A 25 ans, il n’a pas peur d’avouer que depuis l’âge de six ans il est un fan absolu d’Elvis. Qu’il est amoureux de la musique américaine et des grands espaces. Qu’il écoute Elmore James et Bill Haley.

 

 

Elvis

Je suis tombé par hasard sur de vieilles cassettes d’Elvis qui traînaient chez mes parents, et j’ai été tout de suite très sensible aux mélodies. Mais ce qui m’a beaucoup frappé, c’est la cohérence entre le visage et la force émotionnelle de sa voix. Fan, tout me fascine chez lui, même la période des années 60 où il tournait des films pourris. L’Elvis de 77 ou de 54, pour moi, c’est le même mec paumé. Les pionniers du rock voulaient plutôt se rapprocher du R’n’B mais, à partir du moment où un Blanc s’est mis à enregistrer du R’n’B et du rockabilly, on a appelé ça le rock. Elvis est au carrefour de ces différentes musiques, et j’aime beaucoup ça, mais c’est quand il chante le gospel que l’émotion est la plus forte.

Blues rural

Même si j’écoute Elmore James et Blind Willie Johnson en ce moment, je me sens plus rural que blues. On peut m’apparenter au blues par la thématique de mes chansons, l’exil, l’errance, l’attente, l’amour déçu, mais ce qui me plaît par-dessus tout dans vieux enregistrements, c’est l’ambiance des séances. Quand Robert Johnson enregistre dans un hôtel, on sent que ça transpire, on imagine presque le temps qu’il fait dehors… 
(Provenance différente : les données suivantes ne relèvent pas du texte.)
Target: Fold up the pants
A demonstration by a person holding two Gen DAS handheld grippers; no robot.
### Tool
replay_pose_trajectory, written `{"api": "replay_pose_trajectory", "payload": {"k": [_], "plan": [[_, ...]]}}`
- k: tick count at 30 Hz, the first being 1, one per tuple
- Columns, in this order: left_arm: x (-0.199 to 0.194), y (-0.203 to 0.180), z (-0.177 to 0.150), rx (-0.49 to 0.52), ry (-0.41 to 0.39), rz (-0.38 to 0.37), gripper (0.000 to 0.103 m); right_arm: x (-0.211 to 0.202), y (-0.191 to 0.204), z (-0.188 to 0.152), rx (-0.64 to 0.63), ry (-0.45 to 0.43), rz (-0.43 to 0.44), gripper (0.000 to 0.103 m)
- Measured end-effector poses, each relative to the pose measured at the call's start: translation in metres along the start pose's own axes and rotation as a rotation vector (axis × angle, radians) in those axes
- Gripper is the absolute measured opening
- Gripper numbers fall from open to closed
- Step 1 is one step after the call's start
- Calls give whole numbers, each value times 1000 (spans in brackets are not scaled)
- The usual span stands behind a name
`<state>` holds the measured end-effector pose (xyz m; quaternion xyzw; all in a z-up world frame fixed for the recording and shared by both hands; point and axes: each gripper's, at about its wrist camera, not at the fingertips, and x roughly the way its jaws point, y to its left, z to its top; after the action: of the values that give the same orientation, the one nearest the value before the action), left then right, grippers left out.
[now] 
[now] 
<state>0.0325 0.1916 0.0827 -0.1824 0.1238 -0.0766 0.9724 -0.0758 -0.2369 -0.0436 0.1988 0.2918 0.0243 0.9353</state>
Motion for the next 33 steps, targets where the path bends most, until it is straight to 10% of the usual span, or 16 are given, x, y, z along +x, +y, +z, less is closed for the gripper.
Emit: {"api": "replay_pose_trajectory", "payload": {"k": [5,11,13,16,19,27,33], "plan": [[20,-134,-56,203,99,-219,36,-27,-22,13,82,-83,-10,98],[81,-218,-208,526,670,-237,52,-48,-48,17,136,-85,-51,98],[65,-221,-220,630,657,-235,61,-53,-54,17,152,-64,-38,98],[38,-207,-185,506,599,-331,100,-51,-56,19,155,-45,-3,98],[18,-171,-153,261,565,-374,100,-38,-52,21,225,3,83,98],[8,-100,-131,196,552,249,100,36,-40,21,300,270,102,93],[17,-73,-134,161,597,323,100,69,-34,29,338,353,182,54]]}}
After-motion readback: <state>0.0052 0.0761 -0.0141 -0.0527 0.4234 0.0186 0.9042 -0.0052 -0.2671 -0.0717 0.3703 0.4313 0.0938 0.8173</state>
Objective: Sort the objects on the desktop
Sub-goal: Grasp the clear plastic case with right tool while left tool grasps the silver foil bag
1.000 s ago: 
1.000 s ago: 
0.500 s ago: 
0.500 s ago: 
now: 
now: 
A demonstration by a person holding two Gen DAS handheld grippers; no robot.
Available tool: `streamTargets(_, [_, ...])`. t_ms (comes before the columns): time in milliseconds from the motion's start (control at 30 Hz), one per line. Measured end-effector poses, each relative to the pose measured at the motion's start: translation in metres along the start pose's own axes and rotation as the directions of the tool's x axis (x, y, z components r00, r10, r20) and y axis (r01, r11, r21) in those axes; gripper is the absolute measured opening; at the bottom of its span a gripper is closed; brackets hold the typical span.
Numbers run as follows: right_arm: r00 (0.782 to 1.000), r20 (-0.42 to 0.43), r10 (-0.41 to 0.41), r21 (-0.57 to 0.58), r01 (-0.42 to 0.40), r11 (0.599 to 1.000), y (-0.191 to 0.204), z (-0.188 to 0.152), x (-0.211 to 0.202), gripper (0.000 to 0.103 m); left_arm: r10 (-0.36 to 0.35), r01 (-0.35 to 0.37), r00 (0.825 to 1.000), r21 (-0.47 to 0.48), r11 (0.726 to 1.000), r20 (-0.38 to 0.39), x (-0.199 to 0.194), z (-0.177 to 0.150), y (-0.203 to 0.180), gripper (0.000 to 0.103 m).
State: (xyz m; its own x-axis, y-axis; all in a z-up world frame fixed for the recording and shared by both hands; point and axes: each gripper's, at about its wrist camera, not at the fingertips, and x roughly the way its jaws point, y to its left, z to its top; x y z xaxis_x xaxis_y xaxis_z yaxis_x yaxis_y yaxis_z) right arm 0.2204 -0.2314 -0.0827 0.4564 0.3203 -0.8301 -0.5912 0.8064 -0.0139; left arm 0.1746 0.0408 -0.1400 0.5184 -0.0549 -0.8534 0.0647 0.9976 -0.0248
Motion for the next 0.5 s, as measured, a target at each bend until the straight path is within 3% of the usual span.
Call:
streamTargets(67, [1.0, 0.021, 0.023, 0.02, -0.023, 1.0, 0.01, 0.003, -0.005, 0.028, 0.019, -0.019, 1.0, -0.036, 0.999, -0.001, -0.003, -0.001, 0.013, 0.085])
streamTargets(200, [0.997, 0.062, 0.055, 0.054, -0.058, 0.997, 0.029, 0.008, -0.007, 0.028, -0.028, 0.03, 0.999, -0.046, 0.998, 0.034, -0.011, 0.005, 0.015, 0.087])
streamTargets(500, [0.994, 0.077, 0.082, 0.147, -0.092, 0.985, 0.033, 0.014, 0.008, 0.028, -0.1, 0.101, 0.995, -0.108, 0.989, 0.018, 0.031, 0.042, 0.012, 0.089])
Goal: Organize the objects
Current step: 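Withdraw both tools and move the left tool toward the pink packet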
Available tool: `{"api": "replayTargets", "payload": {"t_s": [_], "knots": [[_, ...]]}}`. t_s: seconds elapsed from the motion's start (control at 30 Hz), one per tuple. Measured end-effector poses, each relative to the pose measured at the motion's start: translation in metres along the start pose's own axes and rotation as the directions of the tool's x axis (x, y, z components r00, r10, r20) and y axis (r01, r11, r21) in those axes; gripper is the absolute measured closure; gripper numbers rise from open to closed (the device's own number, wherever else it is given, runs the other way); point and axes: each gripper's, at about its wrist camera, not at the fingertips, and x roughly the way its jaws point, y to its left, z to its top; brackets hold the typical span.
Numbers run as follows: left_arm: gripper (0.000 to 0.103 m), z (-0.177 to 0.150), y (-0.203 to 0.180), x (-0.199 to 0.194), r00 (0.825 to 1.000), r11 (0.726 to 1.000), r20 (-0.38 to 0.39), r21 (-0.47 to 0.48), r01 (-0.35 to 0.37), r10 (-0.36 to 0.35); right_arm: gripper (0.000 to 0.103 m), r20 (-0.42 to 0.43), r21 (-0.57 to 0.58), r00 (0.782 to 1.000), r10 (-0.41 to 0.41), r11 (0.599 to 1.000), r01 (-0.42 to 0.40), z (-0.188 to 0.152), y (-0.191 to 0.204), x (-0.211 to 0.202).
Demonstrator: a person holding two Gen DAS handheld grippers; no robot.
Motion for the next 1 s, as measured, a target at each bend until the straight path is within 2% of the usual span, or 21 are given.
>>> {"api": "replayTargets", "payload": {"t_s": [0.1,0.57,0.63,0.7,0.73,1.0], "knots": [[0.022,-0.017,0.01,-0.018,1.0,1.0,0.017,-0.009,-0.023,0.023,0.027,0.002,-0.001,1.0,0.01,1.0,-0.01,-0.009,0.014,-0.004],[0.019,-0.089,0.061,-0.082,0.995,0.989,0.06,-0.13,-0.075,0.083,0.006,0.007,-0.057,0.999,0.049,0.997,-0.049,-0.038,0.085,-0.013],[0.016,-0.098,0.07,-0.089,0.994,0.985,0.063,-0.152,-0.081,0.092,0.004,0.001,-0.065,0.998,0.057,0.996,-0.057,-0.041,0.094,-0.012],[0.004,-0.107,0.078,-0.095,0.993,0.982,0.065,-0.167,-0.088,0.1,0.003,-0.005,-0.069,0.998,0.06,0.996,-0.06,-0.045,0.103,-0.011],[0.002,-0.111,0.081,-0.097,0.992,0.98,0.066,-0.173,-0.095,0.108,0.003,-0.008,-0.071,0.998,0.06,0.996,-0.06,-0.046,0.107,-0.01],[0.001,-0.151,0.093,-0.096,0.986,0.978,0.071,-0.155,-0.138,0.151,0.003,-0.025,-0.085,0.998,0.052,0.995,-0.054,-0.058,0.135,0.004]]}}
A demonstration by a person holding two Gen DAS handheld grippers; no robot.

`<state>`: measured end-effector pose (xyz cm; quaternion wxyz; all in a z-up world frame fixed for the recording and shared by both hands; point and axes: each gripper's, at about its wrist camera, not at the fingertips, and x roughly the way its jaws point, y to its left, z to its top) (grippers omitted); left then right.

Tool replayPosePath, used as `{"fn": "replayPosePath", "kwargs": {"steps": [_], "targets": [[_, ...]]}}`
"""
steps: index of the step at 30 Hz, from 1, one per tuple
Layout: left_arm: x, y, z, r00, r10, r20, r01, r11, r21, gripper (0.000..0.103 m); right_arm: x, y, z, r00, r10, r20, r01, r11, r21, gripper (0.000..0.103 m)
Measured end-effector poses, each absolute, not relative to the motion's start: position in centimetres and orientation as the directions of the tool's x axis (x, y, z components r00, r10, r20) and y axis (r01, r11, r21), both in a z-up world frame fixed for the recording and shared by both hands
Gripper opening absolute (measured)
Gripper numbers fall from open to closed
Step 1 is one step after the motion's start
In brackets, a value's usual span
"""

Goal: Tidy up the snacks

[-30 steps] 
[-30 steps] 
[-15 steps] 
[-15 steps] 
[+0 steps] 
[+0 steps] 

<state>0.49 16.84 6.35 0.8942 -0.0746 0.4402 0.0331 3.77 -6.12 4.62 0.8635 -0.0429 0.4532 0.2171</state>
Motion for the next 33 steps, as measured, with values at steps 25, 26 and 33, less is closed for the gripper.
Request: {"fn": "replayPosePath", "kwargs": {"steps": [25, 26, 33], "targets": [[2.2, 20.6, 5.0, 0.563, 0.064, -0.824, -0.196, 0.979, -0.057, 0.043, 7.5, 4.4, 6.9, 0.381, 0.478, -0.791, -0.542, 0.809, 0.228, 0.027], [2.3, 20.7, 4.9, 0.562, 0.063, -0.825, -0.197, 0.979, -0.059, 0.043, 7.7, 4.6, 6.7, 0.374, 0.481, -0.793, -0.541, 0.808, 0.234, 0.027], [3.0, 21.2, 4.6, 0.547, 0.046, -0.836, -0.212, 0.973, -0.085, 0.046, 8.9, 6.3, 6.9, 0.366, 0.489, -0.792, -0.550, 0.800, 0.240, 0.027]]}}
Un homme, une guitare… mais pas seulement

J’ai appris à jouer de la contrebasse, du banjo, de la batterie. Ça me donne plus de liberté pour composer et je peux tout faire moi-même. J’attache beaucoup d’importance aux petits détails d’enregistrement, comme ces bandes-son où on entend des nouvelles à la radio, un chien qui aboie. Ça donne de la vie. Ce qui m’a bien plu de faire aussi, c’est d’alterner l’acoustique et l’orchestré, que le disque ait son rythme et qu’il puisse évoquer des atmosphères, des paysages variés. Une alternance de ballades et de rocks un peu plus nerveux.

Notoriété

Quand tu es en train de composer ta musique, tout seul dans ta chambre, tout est clair. Une fois qu’on la fait partager, ça se complique. Les gens donnent leur avis, on commence à enregistrer et à se poser la question : Qu’est-ce qu’ils attendent de moi ? Et on a, comme ça, l’impression que votre art est mis au premier plan. On a peur d’être bouffé. A un moment, je parle « des gens qui rôdent autour de moi »... La perspective de retourner chez moi, dans le Nord, me rassure quelque part.